What Evidence Supports Fat Burning Raspberry Ketone Claims?
Recent interest in claims that a raspberry ketone supplement has potent fat burning properties has doubters asking "Where’s the research?" and believers saying "here are the results!" which begs the question—should dieters wait for conclusive scientific evidence that a fat burning supplement actually does work before trying it out?
A recent episode of a popular TV health program touts the benefit of weight loss via a fat burning raspberry ketone supplement that is recommended by a celebrity dietician.
The result of the program’s topic is that it has led to two camps of thought. One camp takes the position that the supporting scientific research is limited to a single study involving rodents and therefore is likely not applicable toward human weight loss. The other camp takes the position that since it is recommended by a popular celebrity doctor and its effects are demonstrated by individuals who have taken the supplement and lost weight that the raspberry ketone supplement must work.

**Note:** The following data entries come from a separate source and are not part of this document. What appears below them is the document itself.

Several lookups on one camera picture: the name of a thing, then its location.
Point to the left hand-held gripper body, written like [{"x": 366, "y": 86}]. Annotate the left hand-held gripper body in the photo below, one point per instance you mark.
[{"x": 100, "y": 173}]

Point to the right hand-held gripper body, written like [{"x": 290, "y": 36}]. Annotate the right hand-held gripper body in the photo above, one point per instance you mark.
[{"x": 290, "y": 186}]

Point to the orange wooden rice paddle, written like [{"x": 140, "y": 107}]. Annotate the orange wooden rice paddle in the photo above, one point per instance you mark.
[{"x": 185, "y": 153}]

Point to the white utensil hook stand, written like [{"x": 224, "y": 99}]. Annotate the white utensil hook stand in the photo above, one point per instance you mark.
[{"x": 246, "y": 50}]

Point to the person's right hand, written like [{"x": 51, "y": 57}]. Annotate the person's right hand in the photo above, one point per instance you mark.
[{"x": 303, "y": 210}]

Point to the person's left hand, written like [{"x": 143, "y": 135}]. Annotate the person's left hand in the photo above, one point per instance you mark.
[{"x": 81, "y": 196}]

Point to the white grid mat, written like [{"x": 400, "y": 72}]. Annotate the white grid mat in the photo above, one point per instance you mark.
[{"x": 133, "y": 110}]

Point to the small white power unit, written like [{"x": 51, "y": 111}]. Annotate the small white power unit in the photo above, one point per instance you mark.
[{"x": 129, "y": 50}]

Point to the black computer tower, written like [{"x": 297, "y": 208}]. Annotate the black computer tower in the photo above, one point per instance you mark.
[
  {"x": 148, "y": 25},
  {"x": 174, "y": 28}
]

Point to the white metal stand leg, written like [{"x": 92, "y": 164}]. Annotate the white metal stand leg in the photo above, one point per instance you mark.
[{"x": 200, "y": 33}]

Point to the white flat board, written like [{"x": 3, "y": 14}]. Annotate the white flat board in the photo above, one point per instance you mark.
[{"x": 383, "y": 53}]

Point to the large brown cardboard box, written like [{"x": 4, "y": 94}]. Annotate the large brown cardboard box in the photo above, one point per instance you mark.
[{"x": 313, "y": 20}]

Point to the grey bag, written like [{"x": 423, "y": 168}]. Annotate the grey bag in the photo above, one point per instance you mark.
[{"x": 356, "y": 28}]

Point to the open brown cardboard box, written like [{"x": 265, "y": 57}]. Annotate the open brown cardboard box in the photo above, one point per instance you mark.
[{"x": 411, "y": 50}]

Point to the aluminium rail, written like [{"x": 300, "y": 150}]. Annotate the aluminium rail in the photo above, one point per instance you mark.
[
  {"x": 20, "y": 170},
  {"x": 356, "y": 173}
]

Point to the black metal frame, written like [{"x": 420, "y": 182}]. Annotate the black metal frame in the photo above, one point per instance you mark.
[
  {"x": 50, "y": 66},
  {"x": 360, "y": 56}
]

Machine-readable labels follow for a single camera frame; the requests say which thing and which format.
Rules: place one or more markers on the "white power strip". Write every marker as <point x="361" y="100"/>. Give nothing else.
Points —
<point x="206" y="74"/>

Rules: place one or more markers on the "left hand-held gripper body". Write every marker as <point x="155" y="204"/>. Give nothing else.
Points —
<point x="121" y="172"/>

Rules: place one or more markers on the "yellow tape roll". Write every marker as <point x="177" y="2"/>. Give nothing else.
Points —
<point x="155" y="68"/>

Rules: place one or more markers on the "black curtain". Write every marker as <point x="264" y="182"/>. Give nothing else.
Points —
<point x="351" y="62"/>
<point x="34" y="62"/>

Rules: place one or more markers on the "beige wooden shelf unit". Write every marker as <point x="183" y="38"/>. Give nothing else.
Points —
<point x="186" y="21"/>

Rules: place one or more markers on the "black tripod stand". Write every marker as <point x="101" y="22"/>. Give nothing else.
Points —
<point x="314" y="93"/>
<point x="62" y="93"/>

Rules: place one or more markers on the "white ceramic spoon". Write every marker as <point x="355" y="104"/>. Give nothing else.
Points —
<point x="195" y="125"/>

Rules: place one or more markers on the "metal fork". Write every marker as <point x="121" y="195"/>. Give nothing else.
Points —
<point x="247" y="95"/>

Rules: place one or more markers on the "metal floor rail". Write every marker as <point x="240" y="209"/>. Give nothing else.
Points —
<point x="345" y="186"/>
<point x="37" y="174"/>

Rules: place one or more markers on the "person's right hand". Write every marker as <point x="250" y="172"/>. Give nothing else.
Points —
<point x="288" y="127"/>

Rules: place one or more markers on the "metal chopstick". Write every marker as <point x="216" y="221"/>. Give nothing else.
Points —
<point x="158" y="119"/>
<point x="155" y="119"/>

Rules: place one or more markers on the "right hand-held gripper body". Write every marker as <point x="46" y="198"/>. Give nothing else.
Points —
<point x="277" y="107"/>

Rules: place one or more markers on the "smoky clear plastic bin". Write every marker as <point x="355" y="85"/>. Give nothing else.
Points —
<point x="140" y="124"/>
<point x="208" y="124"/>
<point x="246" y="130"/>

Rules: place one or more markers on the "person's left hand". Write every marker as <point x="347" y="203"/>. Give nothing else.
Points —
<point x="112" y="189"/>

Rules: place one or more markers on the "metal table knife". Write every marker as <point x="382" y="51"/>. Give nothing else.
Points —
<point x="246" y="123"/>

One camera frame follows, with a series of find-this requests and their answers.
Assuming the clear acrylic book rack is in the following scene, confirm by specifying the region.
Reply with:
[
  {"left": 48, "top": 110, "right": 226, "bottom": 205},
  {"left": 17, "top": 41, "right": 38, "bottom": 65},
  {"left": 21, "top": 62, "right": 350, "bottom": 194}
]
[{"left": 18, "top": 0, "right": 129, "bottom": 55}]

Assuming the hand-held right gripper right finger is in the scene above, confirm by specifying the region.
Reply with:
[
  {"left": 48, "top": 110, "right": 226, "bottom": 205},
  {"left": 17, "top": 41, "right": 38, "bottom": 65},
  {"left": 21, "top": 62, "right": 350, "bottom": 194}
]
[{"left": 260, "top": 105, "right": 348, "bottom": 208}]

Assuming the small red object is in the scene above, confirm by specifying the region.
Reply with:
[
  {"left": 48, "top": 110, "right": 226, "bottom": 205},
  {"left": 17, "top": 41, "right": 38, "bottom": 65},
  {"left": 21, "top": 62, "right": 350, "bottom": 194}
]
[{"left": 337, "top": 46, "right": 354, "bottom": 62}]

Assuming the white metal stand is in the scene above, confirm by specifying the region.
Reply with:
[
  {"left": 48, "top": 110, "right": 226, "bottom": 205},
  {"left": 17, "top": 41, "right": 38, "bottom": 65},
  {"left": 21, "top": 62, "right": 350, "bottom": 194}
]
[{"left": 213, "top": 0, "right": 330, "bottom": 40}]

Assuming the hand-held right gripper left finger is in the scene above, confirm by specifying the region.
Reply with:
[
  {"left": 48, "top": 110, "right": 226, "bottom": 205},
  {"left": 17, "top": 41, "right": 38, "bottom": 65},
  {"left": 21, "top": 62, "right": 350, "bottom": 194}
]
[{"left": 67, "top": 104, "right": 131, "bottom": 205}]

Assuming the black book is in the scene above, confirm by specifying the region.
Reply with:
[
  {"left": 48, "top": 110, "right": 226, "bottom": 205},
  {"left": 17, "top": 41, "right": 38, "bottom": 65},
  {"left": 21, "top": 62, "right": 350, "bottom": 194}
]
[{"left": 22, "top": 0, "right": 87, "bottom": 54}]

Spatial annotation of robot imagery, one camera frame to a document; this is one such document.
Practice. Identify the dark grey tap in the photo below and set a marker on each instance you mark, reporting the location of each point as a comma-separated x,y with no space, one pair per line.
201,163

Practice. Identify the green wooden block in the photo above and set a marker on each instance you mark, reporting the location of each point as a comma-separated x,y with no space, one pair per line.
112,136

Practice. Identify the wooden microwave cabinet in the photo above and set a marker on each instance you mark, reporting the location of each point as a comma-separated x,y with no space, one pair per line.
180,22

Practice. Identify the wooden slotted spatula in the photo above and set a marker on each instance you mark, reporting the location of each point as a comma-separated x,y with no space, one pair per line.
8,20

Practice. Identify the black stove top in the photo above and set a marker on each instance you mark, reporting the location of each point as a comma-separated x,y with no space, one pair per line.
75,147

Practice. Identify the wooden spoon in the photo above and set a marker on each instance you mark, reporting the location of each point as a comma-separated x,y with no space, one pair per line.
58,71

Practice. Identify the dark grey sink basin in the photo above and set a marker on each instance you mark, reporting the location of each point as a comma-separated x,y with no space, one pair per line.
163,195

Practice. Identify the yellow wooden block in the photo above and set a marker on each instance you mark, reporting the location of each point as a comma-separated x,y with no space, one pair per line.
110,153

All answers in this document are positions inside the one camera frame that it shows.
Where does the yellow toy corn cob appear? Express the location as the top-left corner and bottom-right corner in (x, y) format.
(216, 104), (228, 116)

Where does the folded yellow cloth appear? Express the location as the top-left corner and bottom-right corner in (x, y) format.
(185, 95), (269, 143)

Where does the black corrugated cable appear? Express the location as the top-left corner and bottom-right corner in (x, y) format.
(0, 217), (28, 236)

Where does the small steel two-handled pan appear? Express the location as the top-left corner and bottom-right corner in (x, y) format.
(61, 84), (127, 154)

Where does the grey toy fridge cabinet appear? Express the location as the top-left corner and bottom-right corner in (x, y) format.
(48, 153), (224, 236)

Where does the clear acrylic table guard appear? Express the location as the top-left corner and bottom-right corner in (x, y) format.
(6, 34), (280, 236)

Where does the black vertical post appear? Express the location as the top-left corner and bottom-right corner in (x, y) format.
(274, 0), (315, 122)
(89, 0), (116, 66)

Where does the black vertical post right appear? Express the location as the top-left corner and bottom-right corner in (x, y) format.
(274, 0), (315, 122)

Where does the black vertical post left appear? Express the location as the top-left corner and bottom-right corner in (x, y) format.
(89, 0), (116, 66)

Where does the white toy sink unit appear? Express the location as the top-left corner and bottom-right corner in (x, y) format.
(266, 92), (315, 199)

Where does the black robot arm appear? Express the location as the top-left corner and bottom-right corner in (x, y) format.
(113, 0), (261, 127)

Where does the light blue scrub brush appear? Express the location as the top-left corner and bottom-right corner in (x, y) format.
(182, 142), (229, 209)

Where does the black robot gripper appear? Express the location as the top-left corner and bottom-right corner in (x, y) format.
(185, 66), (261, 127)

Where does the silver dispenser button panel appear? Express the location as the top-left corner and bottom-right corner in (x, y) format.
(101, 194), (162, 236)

So, who’s right? In this case both are.
Interest in raspberry ketone supplements originate from a 1995 study published in the journal Life Sciences where Japanese researchers reported their findings that mice on a high fat diet supplemented with a raspberry ketone supplement were protected from obesity.
Raspberry ketones are aromatic compounds of the red raspberry that are commonly used as flavor and scent additives. What stimulated anti-obesity related research with raspberry ketones is due to their similarity to the capsaicin found in chili pepper plants, which is also believed to possess anti-obesity and lipid metabolizing properties.
The researchers of the study determined that raspberry ketones provided protection from obesity in mice by significantly increasing norepinephrine-induced lipolysis associated with the translocation of hormone-sensitive lipase from the cytosol to lipid droplets in white fat cells. In other words, raspberry ketones induce cells to burn stored fat.